Institut auf dem Rosenberg: The Saga Space Habitat
Although other top private schools across the world turn to the ground for field trip destinations, the innovative Swiss boarding school known as Institut auf dem Rosenberg instead dreams about what life in space would be like for its students. This past weekend, Rosenberg showed off the world’s tallest 3D-printed polymer building, a prototype of SAGA Space Architects’ Space Habitat that is 15 square metres in area. In order to transport the first settlers to the moon and beyond, SpaceX built the Starship rocket, and the Space Habitat was constructed to fit within it.
Bernhard Gademann, fourth-generation President of Institut auf dem Rosenberg, commented: “We are incredibly proud to be bringing the study of the space environment to Rosenberg; we do not want to regard this as futuristic, but an imperative subject for the next generation to understand now. Without exposure to these contemporary and significant subject areas, our pupils cannot imagine or ideate the very different world they will encounter beyond the school gates when they graduate in the years to come. We are infusing education with real life context at the heart of everything we do here, rather than only focusing on pure text book academics. I very much hope we can become an incubator for the most advanced concepts here at Rosenberg, giving space to the most avant-garde ideas, which is a phenomenal opportunity for our pupils to learn and rub shoulders with the world’s top innovators.”
SAGA Space Architects and Rosenberg students from ages six to eighteen worked together on the Space Habitat. The kids’ first imaginative conceptions, designs, and paper models for a space life settlement served as the inspiration for the final form of the habitat, which was then realised through extraordinary, revolutionary bio-mimicry observations and computational algorithms.
Karl-Johan Srensen and Sebastian Aristotelis started SAGA in Copenhagen. It is an architecture and technology design firm that works on many different planets. They are the pioneers of the space architecture industry. SAGA’s approach to space design centres on people, takes cues from the natural world, and prioritises people’s health and happiness in order to produce The three-story, space-efficient building can accommodate a workforce of two. On the ground floor, you’ll find the restrooms, laboratories, and workshops. The third floor is a quiet, restful retreat, while the second is for socialising and leisure. Because SAGA prioritises the well-being of its inhabitants and the preservation of its environment, its habitat features floors and furnishings that may be used in a number of different ways. The form, which includes two sleeping pods on the upper level, raises the ceiling of the main living area, making it feel more spacious.

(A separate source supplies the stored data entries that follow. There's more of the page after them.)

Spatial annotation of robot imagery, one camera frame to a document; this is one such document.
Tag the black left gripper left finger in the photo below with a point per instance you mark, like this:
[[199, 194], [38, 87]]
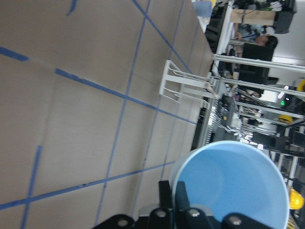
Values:
[[165, 195]]

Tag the seated person in background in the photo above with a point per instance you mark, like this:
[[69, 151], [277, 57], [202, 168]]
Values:
[[254, 33]]

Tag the white wire cup rack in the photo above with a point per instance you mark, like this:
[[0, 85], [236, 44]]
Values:
[[177, 85]]

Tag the light blue transferred cup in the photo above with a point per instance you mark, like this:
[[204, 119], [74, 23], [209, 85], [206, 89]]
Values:
[[234, 177]]

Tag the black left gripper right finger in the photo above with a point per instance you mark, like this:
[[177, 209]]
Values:
[[181, 198]]

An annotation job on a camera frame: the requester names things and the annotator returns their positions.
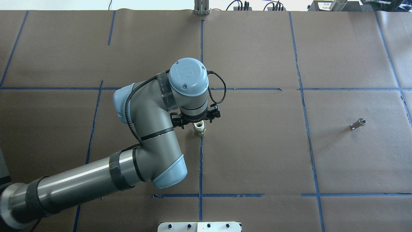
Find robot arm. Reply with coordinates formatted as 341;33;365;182
1;58;209;232

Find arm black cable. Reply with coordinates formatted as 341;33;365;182
124;70;227;145

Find aluminium profile post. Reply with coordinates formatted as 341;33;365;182
194;0;210;15

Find black cables at table edge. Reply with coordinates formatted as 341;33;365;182
225;0;287;12

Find PPR valve with white ends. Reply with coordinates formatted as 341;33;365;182
193;121;206;136

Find grey equipment box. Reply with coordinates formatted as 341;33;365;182
307;0;412;12

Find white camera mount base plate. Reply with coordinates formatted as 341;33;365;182
157;221;242;232

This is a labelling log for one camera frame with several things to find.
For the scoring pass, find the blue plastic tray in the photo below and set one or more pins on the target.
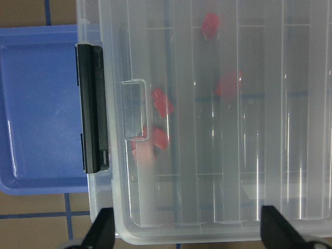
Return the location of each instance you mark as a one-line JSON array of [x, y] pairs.
[[40, 112]]

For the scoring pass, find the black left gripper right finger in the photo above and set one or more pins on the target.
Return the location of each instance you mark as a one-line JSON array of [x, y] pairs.
[[277, 232]]

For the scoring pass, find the red block corner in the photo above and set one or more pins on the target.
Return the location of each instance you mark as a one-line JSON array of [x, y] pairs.
[[143, 151]]

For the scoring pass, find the clear plastic box lid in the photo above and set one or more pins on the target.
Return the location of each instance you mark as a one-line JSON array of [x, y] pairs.
[[270, 145]]

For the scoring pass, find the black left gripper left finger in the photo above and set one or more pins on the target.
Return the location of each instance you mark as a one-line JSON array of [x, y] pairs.
[[102, 231]]

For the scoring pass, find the red block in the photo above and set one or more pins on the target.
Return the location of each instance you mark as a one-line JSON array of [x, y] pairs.
[[162, 103], [210, 25], [229, 85], [160, 138]]

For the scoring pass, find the clear plastic storage box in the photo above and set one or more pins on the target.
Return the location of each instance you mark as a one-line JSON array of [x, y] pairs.
[[93, 19]]

Rosenberg students will use the Space Habitat as a place to do hands-on learning modules that encourage creative problem-solving by combining arts, science, and technology. This is similar to how people learn in the real world, not in separate silos.
The research and development process will include questions about the well-being of people, the creation of plug-and-play facilities for testing hardware and software tools and applications, and the making of monitoring tools for remote mission control systems. Students will use simulated environments for sight, sound, and smell to find out how stimulation of the senses helps people live in isolated places. Working with automated mechatronics (an interdisciplinary branch of engineering that focuses on the integration of mechanical, electronic, and electrical engineering systems) and observing the independent communication and deeper learning of artificial intelligence will provide them with valuable experiential learning projects that will improve their skills in systems-thinking. SAGA Space Architects projects that extraterrestrial communities will swiftly become a reality within the next decade; as a result, pupils will have a leg up on the competition when it comes to understanding this next phase of human progress.
Data collection and analysis will be another function of the Space Habitat. Spot, a quick mobile robot that Boston Dynamic developed for autonomous charging and as the basis for automated walks with the aim of gathering data, will be a four-legged visitor at the site. Moreover, it will pave the way for students to utilise third-party robots, such as those made by ABB for 3-D printing or potential delivery co-bots (a robot intended for direct human robot interaction within a shared space, or where humans and robots are in close proximity).
Future casting is nothing new for Rosenberg, who has previously developed a Future Park, which is another example of their efforts to revolutionise education and bridge the gap between classroom theory and the real, professional world of the 21st century. Experts in machine learning from ABB and Boston Dynamics, as well as the world-renowned ETH Zurich, have partnered with the school to provide students with hands-on experience with their robots in this cutting-edge lab. To prepare for and influence the future of humanity on Earth, students can use the futuristic learning environment of the Future Park to do everything from growing their own food in cutting-edge vertical farms to using electricity generated by man-made wind trees to power the school’s customised Audis.